Project Summary/Abstract This project seeks to advance the development of (2S,3S)-sec-butylpropylacetamide [(2S,3S)-SPD] for the treatment of chemical threat agent seizures. A priority of the NIH CounterACT Program is the development of medical countermeasures to treat seizures induced by anticholinesterase nerve agents such as soman and sarin or GABA-inhibiting agents such as tetramethylenedisulfotetramine (TETS). Benzodiazepines, the current standard-of-care therapies, fail to stop seizures induced by such agents when there is more than a brief delay between onset of seizures and administration of the treatment agent. In rodents, (2S,3S)-SPD is a broad- spectrum antiseizure agent that effectively stops benzodiazepine-resistant behavioral and electrographic status epilepticus in the lithium-pilocarpine model. Moreover, studies conducted at the U.S. Army Medical Research Institute of Chemical Defense indicate that (2S,3S)-SPD rapidly stops soman-induced benzodiazepine- resistant SE in rats at delayed time points, an effect not shared by benzodiazepines or other antiseizure drugs. Therefore, (2S,3S)-SPD has promise to provide a major improvement to the current standard-of-care for the treatment of nerve agent seizures. The objective of the proposed research is to generate the data required to advance the development of an intramuscular formulation (2S,3S)-SPD so that it is available as a medical countermeasure for nerve agent seizures in the setting of a civilian exposure. A scalable synthesis route for (2S,3S)-SPD will be developed. The API will be formulated in a solution designed for intramuscular administration, a “mass-casualty-friendly” route of delivery that offers fast onset of action. Initial toxicology and safety studies will be conducted in animals, including studies to assess safety in both males and females and in special populations such as children. Additional proof-of-concept and dose-ranging studies in relevant animal models will be conducted, including in a model of TETS-induced status epilepticus. The proposed research will assess the potential of (2S,3S)-SPD as an improved medical countermeasure to treat seizures induced by diverse chemical threat agents. On completion of the project, a comprehensive set of data will be available to advance the development of (2S,3S)-SPD as an improved treatment for chemical threat agent seizures.
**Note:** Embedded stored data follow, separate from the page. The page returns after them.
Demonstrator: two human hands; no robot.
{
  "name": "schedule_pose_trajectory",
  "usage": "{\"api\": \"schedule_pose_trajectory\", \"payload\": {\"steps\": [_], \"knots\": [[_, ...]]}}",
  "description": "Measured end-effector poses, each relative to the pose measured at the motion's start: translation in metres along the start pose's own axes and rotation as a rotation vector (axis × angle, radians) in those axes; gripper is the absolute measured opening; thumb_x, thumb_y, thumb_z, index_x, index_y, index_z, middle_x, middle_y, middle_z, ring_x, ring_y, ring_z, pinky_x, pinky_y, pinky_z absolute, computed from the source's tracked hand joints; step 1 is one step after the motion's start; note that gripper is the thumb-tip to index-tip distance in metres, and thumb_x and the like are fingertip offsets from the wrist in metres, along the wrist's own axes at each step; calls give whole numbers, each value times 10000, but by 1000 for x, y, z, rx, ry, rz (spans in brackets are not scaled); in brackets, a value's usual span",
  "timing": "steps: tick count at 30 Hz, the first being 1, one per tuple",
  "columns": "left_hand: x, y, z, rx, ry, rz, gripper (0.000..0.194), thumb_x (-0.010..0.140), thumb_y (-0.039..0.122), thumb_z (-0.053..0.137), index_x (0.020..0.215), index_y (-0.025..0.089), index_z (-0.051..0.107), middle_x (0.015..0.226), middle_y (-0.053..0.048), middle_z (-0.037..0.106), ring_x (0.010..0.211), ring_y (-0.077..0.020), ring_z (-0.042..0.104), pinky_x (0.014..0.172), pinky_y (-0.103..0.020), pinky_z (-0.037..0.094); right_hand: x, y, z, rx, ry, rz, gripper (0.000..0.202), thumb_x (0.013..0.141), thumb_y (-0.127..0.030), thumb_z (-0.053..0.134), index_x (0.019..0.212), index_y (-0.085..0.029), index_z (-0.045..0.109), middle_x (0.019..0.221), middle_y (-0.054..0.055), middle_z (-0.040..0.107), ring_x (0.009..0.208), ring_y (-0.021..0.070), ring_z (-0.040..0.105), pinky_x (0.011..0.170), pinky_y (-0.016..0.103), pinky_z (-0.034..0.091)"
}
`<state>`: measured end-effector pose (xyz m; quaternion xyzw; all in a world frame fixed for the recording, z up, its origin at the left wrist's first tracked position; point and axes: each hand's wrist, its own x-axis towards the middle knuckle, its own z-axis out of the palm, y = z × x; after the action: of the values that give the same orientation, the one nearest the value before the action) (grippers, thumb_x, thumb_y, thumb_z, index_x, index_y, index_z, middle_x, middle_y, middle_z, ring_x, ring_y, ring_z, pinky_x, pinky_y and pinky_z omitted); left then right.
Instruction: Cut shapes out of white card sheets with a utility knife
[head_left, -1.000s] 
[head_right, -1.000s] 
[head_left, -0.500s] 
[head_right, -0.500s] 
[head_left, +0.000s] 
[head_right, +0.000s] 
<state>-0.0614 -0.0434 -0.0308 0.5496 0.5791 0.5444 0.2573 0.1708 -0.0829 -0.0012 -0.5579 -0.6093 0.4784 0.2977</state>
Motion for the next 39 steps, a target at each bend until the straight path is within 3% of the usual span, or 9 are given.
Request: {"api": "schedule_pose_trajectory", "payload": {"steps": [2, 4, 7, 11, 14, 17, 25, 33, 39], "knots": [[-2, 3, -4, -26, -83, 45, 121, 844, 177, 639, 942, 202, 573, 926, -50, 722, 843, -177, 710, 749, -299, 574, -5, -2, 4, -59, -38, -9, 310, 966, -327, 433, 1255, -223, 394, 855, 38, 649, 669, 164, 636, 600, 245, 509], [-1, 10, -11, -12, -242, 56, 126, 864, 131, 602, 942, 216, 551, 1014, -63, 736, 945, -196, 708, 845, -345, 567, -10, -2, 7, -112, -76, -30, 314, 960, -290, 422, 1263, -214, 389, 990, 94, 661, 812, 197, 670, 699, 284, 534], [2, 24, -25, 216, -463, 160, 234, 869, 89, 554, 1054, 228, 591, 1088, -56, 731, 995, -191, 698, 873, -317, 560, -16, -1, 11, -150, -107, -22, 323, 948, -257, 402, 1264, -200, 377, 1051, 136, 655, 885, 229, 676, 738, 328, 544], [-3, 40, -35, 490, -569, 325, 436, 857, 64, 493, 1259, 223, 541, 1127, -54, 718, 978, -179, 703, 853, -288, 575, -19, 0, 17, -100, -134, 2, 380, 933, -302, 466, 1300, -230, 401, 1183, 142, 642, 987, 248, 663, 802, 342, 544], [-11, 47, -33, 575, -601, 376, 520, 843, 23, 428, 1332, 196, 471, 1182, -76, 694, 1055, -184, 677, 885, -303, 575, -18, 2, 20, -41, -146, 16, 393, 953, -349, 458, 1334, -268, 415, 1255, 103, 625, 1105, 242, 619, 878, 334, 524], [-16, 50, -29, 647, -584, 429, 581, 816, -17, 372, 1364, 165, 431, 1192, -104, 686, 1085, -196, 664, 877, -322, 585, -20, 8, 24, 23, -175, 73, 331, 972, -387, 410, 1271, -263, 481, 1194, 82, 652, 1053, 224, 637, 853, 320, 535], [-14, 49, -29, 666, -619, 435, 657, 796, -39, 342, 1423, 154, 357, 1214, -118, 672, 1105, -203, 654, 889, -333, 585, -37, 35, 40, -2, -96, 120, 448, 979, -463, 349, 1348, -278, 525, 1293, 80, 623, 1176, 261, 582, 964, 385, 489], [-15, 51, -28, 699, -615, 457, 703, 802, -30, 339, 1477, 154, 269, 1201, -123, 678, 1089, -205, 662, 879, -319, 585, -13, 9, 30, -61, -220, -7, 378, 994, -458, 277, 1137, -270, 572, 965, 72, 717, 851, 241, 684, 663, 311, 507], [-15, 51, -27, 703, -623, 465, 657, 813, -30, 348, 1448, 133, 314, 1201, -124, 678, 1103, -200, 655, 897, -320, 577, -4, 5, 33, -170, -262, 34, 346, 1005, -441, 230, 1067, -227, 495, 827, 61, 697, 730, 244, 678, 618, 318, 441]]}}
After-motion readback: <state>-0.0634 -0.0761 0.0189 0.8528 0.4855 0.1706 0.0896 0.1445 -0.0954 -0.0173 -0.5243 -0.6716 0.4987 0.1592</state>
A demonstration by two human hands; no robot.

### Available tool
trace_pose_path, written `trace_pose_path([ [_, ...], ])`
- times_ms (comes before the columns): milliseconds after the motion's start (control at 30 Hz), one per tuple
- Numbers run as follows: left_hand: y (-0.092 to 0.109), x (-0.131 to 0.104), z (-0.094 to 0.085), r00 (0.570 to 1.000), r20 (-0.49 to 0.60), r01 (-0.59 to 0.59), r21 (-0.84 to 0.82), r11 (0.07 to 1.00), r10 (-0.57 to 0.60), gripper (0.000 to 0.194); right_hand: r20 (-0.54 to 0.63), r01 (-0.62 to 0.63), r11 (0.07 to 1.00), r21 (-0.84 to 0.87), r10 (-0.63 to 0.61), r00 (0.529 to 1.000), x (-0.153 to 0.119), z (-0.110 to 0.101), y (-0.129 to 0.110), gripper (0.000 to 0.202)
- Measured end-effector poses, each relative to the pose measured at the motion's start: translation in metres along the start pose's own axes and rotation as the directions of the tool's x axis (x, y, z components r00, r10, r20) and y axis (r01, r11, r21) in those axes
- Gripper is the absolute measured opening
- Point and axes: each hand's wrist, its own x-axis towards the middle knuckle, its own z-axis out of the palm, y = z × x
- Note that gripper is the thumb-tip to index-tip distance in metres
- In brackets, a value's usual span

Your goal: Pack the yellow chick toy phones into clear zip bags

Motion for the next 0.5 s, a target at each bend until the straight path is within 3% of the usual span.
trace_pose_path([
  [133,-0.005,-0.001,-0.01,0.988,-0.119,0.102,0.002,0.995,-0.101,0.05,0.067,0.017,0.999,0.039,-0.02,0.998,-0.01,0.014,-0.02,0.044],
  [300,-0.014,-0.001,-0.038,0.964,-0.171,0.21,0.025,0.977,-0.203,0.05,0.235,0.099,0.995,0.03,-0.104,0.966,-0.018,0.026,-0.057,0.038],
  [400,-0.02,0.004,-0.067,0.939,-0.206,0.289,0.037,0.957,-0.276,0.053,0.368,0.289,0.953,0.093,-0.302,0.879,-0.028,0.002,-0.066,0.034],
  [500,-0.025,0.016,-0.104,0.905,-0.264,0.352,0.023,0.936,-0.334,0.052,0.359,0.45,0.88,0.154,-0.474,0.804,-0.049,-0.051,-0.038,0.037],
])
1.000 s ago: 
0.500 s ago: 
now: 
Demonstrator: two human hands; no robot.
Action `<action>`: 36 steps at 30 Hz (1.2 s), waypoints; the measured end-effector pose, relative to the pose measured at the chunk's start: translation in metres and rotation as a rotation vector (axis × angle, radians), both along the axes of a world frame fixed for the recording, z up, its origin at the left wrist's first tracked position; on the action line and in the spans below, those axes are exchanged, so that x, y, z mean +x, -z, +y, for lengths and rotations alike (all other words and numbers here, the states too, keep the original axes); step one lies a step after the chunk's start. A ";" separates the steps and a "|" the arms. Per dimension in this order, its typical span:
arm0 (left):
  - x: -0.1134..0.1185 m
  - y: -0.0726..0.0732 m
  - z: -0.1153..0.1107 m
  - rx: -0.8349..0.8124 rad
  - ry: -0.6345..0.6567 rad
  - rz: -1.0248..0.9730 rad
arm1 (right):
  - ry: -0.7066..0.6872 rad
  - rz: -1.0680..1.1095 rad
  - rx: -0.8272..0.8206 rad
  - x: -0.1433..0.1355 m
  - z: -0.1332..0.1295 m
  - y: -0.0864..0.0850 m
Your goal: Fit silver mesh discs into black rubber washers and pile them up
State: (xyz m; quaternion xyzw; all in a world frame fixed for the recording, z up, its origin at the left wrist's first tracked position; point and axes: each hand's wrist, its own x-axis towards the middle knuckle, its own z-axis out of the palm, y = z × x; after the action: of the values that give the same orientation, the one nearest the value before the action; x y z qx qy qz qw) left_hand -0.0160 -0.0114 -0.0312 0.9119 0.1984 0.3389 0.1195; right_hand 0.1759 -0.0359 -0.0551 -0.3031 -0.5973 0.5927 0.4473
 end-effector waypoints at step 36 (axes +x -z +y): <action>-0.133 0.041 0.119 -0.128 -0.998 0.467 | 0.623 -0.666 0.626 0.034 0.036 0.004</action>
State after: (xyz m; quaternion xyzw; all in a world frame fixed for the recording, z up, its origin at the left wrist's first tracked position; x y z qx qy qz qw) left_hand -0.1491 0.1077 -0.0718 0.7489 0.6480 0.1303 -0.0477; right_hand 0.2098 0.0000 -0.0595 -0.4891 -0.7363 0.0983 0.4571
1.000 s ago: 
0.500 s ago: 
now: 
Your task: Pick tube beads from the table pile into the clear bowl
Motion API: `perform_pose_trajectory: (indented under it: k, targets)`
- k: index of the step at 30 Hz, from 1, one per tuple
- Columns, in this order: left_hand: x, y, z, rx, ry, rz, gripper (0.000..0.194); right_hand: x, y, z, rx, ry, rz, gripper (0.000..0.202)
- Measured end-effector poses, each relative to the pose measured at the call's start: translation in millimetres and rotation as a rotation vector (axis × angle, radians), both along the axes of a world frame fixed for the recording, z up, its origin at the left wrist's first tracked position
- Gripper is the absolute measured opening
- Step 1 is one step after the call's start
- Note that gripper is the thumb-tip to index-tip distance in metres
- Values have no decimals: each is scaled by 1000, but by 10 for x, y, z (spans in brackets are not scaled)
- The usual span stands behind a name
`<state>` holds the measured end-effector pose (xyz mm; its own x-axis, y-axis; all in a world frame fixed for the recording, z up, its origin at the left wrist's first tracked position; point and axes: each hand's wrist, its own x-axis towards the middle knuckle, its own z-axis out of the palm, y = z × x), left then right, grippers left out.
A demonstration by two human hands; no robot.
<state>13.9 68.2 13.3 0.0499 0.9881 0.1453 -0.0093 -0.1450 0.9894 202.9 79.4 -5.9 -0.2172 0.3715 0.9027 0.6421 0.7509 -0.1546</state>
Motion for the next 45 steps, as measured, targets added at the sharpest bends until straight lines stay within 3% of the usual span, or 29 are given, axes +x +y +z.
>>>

项目概要/摘要 该项目旨在促进 (2S,3S)-仲丁基丙基乙酰胺 [(2S,3S)-SPD] 的开发，用于 NIH CounterACT 计划的首要任务是开发化学威胁制剂的缉获。 治疗由抗胆碱酯酶神经毒剂（如梭曼和索曼）引起的癫痫发作的医疗对策 沙林或 GABA 抑制剂，例如当前使用的四亚甲基二磺四胺 (TETS)。 标准护理疗法，在超过短暂延迟的情况下无法阻止此类药物引起的癫痫发作 在啮齿类动物中，（2S，3S）-SPD 是一种广泛的药物。 光谱抗癫痫剂，可有效阻止苯二氮卓类耐药行为和电图状态 此外，美国陆军医学研究中心进行的研究表明，锂-毛果芸香碱模型中的癫痫。 化学防御研究所表明 (2S,3S)-SPD 能迅速阻止梭曼诱导的苯二氮卓类药物 大鼠在延迟的时间点出现耐药 SE，这是苯二氮卓类药物或其他抗癫痫药物所不具有的效果。 因此，(2S,3S)-SPD 有望为当前的护理标准提供重大改进。 拟议研究的目的是生成治疗神经毒剂癫痫发作所需的数据。 推进肌内制剂 (2S,3S)-SPD 的开发，使其可作为医疗用 平民暴露情况下神经毒剂癫痫发作的对策。 (2S,3S)-SPD 将被配制为专为肌内注射而设计的解决方案。 管理，一种“无大量伤亡”的给药途径，可提供快速起效的初步毒理学和作用。 安全性研究将在动物身上进行，包括评估雄性和雌性安全性的研究 在儿童等特殊人群中进行额外的概念验证和剂量范围研究。 将建立动物模型，包括 TETS 诱导的癫痫持续状态模型。 研究将评估 (2S,3S)-SPD 作为治疗癫痫发作的改进医学对策的潜力 项目完成后，将获得一套全面的数据。 可用于推进 (2S,3S)-SPD 的开发，作为化学威胁剂的改进处理方法 癫痫发作。